### Work order
Every line from the one containing "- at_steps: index" to the one containing "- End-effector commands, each" in the records below, both included, must be set down exactly, and no other line.

(Material shown begins)

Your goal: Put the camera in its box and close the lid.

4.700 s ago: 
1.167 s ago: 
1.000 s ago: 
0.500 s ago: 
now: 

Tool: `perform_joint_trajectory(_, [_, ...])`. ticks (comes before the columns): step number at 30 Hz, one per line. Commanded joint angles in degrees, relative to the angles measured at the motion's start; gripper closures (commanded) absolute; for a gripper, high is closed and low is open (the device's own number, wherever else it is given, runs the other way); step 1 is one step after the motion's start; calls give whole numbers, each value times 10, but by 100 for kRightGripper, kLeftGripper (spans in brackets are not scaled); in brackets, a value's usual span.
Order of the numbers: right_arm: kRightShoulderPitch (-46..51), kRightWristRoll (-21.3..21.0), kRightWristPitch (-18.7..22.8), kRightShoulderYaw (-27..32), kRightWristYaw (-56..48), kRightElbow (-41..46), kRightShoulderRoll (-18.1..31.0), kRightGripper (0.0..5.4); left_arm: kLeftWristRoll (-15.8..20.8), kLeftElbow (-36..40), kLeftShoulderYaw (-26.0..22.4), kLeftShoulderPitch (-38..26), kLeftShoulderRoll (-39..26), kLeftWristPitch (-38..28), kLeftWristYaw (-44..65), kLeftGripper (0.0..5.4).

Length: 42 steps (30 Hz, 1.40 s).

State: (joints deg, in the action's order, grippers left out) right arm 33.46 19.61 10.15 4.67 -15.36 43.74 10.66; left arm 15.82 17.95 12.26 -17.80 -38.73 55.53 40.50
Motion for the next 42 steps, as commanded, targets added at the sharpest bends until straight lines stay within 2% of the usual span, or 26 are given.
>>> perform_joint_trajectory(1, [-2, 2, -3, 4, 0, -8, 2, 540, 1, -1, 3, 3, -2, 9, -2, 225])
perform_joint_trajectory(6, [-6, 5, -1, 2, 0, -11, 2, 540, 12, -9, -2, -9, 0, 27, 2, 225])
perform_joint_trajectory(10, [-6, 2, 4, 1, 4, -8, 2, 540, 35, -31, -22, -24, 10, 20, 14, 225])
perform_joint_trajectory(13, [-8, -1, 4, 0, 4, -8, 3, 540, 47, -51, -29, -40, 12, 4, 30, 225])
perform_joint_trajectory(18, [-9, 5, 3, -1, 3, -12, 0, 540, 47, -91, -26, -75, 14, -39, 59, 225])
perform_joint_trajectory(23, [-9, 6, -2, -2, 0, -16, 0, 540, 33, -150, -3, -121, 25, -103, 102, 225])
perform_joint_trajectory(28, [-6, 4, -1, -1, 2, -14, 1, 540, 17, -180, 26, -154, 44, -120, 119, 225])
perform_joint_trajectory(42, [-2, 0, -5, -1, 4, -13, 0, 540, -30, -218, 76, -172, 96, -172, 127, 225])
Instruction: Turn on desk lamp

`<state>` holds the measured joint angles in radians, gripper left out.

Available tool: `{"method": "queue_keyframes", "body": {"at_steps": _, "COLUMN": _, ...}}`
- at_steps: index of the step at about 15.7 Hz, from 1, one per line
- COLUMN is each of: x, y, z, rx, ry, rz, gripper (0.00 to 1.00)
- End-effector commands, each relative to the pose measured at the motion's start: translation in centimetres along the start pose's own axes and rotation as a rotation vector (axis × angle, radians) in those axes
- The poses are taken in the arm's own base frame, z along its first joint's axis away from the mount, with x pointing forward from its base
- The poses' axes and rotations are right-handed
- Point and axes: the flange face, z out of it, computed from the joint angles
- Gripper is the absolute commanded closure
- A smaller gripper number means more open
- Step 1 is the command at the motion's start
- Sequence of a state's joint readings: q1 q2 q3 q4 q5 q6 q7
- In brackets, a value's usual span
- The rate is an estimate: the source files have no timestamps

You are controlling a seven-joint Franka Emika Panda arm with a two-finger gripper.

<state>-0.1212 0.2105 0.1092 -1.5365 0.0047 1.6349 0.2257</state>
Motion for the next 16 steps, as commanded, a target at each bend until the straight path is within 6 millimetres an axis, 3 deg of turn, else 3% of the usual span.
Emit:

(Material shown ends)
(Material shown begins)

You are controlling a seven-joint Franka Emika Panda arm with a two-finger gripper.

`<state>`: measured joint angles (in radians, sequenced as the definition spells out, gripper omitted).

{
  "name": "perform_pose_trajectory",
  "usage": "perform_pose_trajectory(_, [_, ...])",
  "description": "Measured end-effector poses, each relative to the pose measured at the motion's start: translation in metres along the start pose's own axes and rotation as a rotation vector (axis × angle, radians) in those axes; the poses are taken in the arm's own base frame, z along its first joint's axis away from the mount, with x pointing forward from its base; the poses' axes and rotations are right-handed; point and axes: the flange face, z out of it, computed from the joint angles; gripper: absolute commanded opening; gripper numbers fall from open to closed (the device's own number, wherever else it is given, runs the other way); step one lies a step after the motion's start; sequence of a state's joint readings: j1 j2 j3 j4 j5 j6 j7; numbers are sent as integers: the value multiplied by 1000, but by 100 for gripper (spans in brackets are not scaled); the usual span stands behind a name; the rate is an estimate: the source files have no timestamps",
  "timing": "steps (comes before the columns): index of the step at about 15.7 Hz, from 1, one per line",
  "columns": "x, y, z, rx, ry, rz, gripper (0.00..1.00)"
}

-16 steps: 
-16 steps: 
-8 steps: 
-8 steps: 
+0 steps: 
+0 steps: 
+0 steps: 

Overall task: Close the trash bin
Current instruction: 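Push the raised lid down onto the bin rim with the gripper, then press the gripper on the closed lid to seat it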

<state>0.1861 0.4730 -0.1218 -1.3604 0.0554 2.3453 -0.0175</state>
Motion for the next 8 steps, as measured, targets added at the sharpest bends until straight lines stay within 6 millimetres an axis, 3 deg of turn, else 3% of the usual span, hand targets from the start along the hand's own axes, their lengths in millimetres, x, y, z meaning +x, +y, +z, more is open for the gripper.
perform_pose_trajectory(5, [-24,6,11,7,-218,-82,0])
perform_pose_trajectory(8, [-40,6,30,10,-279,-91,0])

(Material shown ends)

### Task response
- at_steps: index of the step at about 15.7 Hz, from 1, one per line
- COLUMN is each of: x, y, z, rx, ry, rz, gripper (0.00 to 1.00)
- End-effector commands, each relative to the pose measured at the motion's start: translation in centimetres along the start pose's own axes and rotation as a rotation vector (axis × angle, radians) in those axes

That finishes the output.